The great ceremonial site of Teotihuacan is one of the largest and most impressive in the world, some six square miles covered with, at present, the ruins of buildings and their pyramidal foundations. The entire area may originally have had a plaster floor. Towering over all is the great Pyramid of the Sun which originally covered a greater area than the largest pyramid in Egypt, over seven hundred feet on a side, but is a third lower, a little over two hundred feet in height. The entire outer facing was removed in an ill-conceived restoration in the first decade of this century. It is built of adobe (sun-dried mud) bricks, has a stairway up the side and had a temple on the small truncated top. The Pyramid of the Moon is smaller. Some of the many buildings have been excavated and have revealed in their several superposed structures painted frescoes and quantities of objects, especially pottery figurines and small censers. Probably the entire site was devoted to ceremonial purposes. (Figure 3)

Ancient traditions, as already stated, recount the history and dynasties of the Toltecs of Tula. After many centuries of building and rebuilding, of architectural development and superposition, Teotihuacan was abandoned, probably about the year 1000, and not again used. Toltec culture undoubtedly assimilated all the high elements of the Teotihuacan peoples, and built upon and improved them. The material remains of the Tula Toltecs are those heretofore known as Mazapan, considerably different from and not directly developed from, those of Teotihuacan.

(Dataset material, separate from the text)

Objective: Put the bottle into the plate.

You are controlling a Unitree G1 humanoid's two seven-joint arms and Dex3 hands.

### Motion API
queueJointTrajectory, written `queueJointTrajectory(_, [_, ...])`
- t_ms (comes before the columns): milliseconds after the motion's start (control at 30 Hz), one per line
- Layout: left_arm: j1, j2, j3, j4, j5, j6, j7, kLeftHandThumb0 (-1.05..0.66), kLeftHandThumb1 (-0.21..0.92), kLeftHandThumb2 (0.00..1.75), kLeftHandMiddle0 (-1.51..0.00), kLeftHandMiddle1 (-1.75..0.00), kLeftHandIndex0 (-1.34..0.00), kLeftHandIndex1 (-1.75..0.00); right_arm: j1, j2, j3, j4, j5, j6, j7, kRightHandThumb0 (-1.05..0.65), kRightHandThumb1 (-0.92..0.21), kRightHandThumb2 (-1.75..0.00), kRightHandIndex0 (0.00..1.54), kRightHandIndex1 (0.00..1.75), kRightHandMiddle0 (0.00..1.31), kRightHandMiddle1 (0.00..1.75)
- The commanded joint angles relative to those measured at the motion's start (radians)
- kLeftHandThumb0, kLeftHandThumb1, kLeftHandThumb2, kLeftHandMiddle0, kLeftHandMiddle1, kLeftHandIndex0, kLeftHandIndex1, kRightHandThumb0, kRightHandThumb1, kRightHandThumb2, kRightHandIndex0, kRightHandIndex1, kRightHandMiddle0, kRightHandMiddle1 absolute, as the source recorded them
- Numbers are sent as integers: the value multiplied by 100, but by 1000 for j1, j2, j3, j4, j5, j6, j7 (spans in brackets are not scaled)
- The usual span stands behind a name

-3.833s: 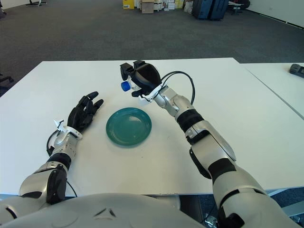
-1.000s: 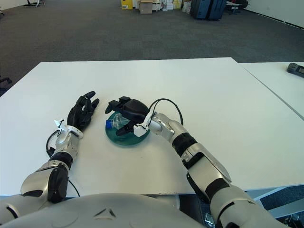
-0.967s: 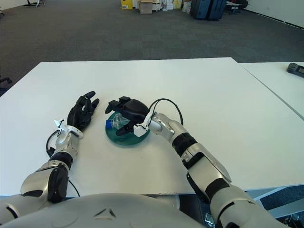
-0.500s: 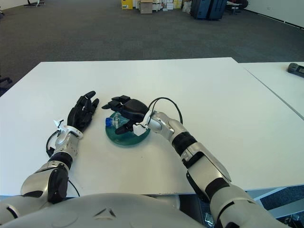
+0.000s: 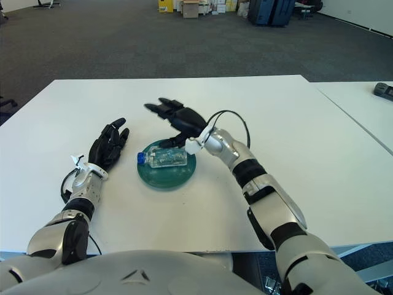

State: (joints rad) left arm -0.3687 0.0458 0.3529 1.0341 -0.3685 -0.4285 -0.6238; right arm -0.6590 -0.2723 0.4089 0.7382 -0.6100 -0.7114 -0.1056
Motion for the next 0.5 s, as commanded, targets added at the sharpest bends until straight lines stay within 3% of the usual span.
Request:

An assortment of objects including a bust, a temple model, and a pipe
Figure 7. Small pottery objects from various Mexican cultures: head of old man, miniature temple, tobacco pipe, mold, spindle-whorls, and stamp with monkey design
Museum Object Number: 87-42-992 / 29-41-600 / NA6354 / 31-41-58 / 12905 / NA6342 / NA5592
Image Number: 19997

The dynastic Toltecs of Tula, or Toltecs of the annals, may have been the first of a number of invaders into the Valley of Mexico from the north, during the period of several centuries that intervened between the Teotihuacan and the Aztec eras. These immigrant peoples were collectively known as Chichimec, a name that implies barbarians of lower cultural status; the Aztecs themselves were the last wave of this invasion. The Toltecs apparently spoke a language closely akin to that of the Aztecs, but peoples of entirely different linguistic groups were included in the designation Chichimec and were associated with the migrations of the Chichimec period.

The Tula Toltec “Empire” apparently lasted for about one hundred and fifty years, probably somewhere between the years 1000 and 1250. Then it “fell,” overrun by another Chichimec wave, possibly that of the Aztecs themselves. The Chichimec period naturally overlaps that of the Toltecs on one hand and that of the Aztecs on the other, and is generally placed al about 1100 lo 1300 A.D. Toltec blood and culture however remained virile; certain centers such as Texcoco and Azcapotzalco, the latter now a suburb of Mexico City, remained wholly Toltec far into Aztec times and preserved Toltec traditions. The Aztecs looked up to the Toltecs as their masters and teachers in all the arts, made few improvements in their techniques, and boasted of Toltec blood in their lineages.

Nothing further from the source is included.